» **Assignment**
Pictures stay out of the copy; set down each line of the listing below exactly.

» **Recorded information**
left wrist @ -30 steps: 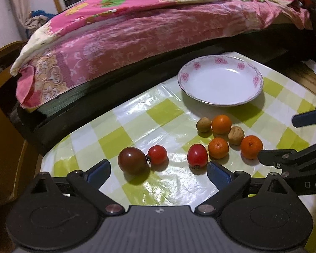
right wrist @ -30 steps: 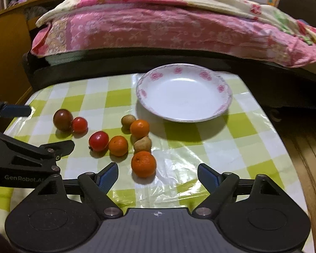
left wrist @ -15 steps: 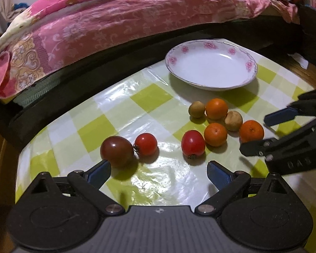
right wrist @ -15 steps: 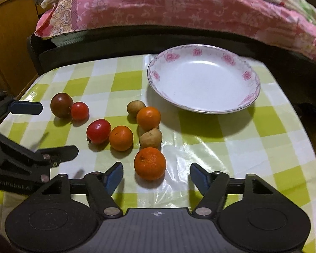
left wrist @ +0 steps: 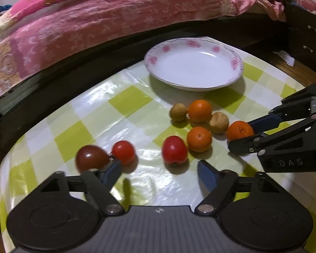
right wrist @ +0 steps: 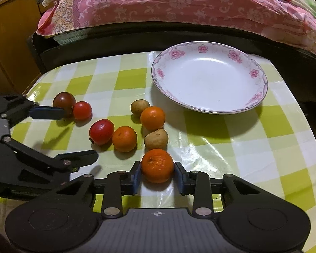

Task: Organize fruits
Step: 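Close the right tool on the mandarin while the left tool grips the red tomato, then carry the mandarin and red tomato in both tools over the white plate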

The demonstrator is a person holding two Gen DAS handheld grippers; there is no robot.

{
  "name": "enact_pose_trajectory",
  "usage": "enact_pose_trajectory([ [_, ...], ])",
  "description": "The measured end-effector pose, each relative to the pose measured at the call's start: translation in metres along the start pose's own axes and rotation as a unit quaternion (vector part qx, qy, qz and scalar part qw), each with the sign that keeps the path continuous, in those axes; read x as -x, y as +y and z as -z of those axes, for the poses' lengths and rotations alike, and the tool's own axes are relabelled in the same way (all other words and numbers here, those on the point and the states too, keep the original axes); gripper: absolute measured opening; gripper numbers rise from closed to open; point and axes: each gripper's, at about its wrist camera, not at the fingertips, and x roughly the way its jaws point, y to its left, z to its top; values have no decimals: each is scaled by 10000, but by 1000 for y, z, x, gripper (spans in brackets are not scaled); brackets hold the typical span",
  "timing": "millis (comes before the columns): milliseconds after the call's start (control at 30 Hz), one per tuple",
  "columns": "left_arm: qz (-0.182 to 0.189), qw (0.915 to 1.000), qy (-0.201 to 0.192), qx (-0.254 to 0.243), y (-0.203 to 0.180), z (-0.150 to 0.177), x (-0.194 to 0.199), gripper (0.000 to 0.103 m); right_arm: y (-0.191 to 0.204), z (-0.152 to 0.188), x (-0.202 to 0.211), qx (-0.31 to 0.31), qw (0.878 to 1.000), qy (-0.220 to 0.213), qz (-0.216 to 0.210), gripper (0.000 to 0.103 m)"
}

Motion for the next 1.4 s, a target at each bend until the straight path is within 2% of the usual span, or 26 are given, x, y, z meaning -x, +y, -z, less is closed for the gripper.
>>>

» **Response area**
left wrist @ -30 steps: 
right wrist @ -30 steps: 
left wrist @ -15 steps: 
right wrist @ -15 steps: 
left wrist @ +0 steps: 
right wrist @ +0 steps: 

Task: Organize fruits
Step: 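Close the right tool on the mandarin while the left tool grips the red tomato, then carry the mandarin and red tomato in both tools over the white plate
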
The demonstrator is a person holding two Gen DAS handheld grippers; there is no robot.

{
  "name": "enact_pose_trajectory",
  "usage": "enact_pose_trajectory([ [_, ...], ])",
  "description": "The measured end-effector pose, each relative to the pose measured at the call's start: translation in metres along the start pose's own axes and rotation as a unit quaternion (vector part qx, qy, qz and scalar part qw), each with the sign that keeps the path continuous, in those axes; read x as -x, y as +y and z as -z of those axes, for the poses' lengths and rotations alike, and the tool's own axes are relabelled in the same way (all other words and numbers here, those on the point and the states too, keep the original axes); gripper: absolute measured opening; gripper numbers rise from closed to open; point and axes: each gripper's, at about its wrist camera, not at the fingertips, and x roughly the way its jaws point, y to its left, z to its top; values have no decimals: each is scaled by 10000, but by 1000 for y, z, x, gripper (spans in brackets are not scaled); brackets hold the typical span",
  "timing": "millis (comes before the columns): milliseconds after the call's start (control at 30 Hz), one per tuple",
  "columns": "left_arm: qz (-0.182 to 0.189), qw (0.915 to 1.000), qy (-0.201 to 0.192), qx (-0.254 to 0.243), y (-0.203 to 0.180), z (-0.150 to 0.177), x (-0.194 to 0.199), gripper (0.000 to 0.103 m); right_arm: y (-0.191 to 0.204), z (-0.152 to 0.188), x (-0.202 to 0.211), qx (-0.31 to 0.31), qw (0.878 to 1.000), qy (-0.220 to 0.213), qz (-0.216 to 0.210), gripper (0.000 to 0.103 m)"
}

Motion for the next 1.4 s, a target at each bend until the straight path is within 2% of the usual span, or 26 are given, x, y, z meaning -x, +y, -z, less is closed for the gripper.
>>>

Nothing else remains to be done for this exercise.